The Partnership for Peace has now been in operation only about 
3 years, which is a very short time to organize a multinational 
effort, and not really enough to show what it can achieve. Yet, 
for 2 years now, we have been on a course that, in effect, 
ignores that and ignores the wisdom in Christopher's statement 
in 1994.
    The fact is that no one is threatening to redivide Europe. 

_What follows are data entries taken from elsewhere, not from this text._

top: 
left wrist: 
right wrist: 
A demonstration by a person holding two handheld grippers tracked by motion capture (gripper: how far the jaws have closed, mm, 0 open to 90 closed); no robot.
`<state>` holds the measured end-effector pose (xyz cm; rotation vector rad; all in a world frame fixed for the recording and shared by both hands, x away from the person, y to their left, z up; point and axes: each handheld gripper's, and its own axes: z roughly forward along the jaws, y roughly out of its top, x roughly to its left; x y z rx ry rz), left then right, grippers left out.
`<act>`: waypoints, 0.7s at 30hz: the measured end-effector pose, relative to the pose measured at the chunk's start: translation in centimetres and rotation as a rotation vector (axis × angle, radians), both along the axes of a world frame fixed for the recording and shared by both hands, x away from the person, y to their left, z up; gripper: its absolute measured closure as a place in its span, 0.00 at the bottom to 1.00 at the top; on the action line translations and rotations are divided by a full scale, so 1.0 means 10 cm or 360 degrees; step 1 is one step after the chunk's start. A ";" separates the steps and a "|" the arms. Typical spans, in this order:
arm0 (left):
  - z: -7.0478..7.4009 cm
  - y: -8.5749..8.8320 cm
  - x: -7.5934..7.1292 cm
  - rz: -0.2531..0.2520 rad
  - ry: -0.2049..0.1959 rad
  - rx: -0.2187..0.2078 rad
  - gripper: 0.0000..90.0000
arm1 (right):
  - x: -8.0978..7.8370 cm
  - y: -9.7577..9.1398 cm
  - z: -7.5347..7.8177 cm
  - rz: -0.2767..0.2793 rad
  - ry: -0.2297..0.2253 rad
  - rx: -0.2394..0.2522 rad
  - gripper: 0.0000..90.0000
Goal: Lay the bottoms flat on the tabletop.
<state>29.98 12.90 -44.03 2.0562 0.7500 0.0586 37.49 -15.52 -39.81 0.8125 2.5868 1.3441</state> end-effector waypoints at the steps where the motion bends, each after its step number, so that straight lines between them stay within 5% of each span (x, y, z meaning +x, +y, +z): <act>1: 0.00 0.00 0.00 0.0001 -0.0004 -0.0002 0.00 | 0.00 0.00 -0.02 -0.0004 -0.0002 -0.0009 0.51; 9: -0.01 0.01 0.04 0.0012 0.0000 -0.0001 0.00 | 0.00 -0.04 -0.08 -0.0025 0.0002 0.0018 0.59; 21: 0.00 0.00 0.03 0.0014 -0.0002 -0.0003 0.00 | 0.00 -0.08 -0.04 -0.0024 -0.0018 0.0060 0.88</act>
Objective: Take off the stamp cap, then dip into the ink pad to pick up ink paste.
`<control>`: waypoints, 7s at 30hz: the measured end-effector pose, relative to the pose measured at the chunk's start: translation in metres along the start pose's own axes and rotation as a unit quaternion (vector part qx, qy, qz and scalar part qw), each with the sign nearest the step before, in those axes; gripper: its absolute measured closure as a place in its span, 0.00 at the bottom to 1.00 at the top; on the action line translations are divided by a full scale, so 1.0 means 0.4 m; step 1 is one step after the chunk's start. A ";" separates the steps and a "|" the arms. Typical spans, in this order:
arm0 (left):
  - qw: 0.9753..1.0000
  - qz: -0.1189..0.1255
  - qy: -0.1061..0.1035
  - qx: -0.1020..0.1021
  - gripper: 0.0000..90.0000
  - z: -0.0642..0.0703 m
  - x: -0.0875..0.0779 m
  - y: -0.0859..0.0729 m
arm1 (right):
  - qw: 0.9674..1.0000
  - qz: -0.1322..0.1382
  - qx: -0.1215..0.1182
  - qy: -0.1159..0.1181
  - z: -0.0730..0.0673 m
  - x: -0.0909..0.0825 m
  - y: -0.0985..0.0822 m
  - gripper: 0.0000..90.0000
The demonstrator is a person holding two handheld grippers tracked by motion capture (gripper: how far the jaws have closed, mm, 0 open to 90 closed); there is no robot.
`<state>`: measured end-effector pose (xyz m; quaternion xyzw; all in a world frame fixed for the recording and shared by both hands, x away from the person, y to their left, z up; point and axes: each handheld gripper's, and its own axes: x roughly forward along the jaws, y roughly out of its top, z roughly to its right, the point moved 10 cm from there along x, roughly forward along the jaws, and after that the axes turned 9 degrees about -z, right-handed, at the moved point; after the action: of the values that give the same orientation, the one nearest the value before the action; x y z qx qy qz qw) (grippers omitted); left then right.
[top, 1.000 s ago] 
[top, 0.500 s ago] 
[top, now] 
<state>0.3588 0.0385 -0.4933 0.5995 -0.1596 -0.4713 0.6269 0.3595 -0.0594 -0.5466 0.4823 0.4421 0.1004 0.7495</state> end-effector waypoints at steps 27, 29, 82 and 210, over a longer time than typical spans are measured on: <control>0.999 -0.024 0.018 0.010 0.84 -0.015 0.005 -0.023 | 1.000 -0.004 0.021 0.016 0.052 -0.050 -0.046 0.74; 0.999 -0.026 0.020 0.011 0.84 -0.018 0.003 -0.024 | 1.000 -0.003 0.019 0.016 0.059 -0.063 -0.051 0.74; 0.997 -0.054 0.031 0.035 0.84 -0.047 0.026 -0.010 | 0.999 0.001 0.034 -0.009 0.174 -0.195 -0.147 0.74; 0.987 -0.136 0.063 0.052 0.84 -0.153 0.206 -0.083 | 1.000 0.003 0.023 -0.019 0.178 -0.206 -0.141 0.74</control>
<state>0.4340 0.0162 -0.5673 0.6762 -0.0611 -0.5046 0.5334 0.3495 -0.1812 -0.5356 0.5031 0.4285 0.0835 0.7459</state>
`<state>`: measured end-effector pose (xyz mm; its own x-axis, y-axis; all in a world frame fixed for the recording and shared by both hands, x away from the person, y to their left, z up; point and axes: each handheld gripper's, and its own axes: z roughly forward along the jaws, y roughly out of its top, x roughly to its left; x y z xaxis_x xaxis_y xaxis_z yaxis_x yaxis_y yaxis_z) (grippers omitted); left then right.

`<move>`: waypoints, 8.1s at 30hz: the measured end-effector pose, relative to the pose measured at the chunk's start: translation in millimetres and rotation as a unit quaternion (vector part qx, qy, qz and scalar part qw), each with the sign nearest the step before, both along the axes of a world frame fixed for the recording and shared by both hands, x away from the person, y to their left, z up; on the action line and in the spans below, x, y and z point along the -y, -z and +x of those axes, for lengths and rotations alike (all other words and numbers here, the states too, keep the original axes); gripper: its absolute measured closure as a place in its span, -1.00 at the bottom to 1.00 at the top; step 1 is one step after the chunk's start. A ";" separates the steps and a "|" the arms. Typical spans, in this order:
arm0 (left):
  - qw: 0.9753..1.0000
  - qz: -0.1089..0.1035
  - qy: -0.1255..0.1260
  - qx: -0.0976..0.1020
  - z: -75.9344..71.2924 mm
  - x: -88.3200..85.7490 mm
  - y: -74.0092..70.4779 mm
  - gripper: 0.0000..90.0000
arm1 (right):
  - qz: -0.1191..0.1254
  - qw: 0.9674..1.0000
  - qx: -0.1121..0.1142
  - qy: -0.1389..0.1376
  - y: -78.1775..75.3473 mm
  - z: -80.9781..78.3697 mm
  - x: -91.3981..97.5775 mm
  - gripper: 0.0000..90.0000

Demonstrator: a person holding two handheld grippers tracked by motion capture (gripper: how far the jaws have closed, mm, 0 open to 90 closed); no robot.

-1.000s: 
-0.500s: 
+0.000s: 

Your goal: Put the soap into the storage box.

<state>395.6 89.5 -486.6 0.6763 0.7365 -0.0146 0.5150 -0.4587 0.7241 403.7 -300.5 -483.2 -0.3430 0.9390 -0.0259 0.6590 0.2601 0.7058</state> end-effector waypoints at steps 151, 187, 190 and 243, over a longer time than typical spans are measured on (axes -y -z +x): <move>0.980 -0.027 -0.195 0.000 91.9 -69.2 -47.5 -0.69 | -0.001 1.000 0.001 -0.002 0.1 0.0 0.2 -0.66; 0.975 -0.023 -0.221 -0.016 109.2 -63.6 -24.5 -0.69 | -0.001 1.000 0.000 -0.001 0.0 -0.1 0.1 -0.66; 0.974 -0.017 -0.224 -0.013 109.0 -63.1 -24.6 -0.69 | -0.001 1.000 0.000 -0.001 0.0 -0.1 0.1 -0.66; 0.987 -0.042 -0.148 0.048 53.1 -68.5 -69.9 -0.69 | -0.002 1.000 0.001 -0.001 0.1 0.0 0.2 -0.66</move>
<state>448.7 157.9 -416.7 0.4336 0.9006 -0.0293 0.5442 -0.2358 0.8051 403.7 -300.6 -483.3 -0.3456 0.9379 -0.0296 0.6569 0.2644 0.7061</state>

It is therefore absurd to claim, as some have, that it is 
necessary to take new members into NATO to avoid a future 
division of Europe. This not only misrepresents history, since 
the division of Europe ended under previous administrations; it 
ended because the Warsaw Pact collapsed, because the Soviet 
Union collapsed. NATO never divided Europe. Europe is not 
divided today.
    It is also, I think, devoid of logic to make the statement 
that to rectify the division of Europe in the past we have to 
move NATO eastward. If NATO is to be the principal instrument 
for unifying the continent, then logically the only way it can 
do so is by expanding to include all European countries. But 
that does not appear to be the aim of the administration. Even 
if it is, the way to reach it is not by admitting new members 
piecemeal.
    Now, Mr. Chairman, all of the purported goals, in my 
opinion, of NATO enlargement are laudable. Of course the 
countries of Central and Eastern Europe are culturally part of 
Europe and should be guaranteed a place in European 
institutions. Of course we have a stake in the development of 
democracy and stable economies there. But membership in NATO is 
not the only way to achieve these ends. It is not even the best 
way, in the absence of a clear and identifiable security 
threat.
    I am one who has always been a champion of NATO, and I 
continue to be. I agree with Secretary Pickering and others who 
point out that the aim of NATO was much more than simply 
deterring the Soviet Union. All of those reasons which he cited 
for us to stay in NATO are there. That is one of the reasons I 
do not like to see a premature move to expand the alliance, 
which I believe will weaken the organization ultimately.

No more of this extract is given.